Pregnancy response therapy
- Mild nausea and vomiting are common symptoms in early pregnancy. A small diet and frequent meals can often be relieved by taking vitamin B6.
- Patients with hyperemesis gravidarum should be hospitalized and fasted for 2 to 3 days. According to the test results, the amount of water loss and electrolyte disorders should be clarified, and calories, water and electrolytes should be supplemented as appropriate. Most pregnant women with hyperemesis gravidarum improve after treatment and can continue to conceive.
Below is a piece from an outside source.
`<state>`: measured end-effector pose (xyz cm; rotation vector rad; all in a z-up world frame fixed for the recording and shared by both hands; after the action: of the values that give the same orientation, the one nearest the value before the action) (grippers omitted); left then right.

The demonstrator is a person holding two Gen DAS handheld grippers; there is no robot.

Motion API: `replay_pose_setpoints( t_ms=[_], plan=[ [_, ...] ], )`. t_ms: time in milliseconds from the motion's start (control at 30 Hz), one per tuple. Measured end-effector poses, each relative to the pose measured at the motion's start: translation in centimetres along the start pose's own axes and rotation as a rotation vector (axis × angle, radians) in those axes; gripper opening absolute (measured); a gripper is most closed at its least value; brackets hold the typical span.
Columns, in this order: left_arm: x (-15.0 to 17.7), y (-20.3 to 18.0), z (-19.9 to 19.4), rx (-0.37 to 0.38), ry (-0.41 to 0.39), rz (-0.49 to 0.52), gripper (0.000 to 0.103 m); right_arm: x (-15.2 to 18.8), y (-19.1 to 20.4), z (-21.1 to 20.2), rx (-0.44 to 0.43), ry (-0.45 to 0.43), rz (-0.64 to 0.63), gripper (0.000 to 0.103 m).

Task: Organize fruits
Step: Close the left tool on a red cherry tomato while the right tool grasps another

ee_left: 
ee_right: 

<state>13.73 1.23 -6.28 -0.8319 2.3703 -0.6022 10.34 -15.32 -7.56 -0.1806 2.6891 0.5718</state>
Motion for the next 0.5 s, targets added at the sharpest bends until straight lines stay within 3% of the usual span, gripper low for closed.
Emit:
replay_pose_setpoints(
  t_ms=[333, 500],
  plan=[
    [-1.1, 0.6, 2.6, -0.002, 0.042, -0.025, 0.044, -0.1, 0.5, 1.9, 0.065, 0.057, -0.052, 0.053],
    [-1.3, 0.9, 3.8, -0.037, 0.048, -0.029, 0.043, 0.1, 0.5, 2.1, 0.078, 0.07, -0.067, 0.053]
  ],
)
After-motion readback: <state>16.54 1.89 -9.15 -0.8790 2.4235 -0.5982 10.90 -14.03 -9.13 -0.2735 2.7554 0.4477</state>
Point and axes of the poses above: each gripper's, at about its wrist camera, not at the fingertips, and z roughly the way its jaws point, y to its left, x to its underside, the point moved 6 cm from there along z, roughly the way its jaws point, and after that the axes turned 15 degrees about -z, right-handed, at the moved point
If conventional treatment is ineffective, persistent jaundice, persistent proteinuria, elevated body temperature, sustained above 38 ° C, tachycardia (120 beats per minute), and associated Wernicke syndrome are life-threatening pregnant women, and pregnancy termination should be considered.
- Currently, the United States Drug and Food Administration (FDA) has approved several drugs for the treatment of pregnancy reactions and hyperemesis gravidarum, including metoclopramide and chlorpromazine. The use of these drugs during pregnancy has not resulted in the birth of a newborn Increased risk of defects.
- Lifestyle adjustments may also reduce pregnancy reactions: eat less often, but avoid fasting; eat light foods and try not to eat foods that are too salty, greasy, or have a special smell; foods such as biscuits, bread, and soda crackers can reduce morning sickness Discomfort; add water to avoid dehydration; keep indoor air fresh, often open windows to ventilate, and go to places with less smell; eat or not eat cold, non-digestible food; reduce the amount of exercise and workload, ensure adequate rest, etc.
Impact of pregnancy response on the fetus
- In general, in the early stages of pregnancy, because the embryo is small and grows slowly, there is not much nutrition required. A mild pregnancy reaction has little effect on the pregnant woman and the fetus. However, the severe pregnancy reaction lasts longer. Will adversely affect the health of pregnant women and the growth and development of the fetus. Because as the fetus grows up, more and more nutrients are needed, and the severe pregnancy reaction will prevent pregnant women from insufficient nutrition. The mother can only use the proteins and fats stored in her body to supplement the fetus's needs. Weight loss, weight loss, and decreased resistance. Particularly severe reactions may also threaten the lives of pregnant women and fetuses due to dehydration or acidosis.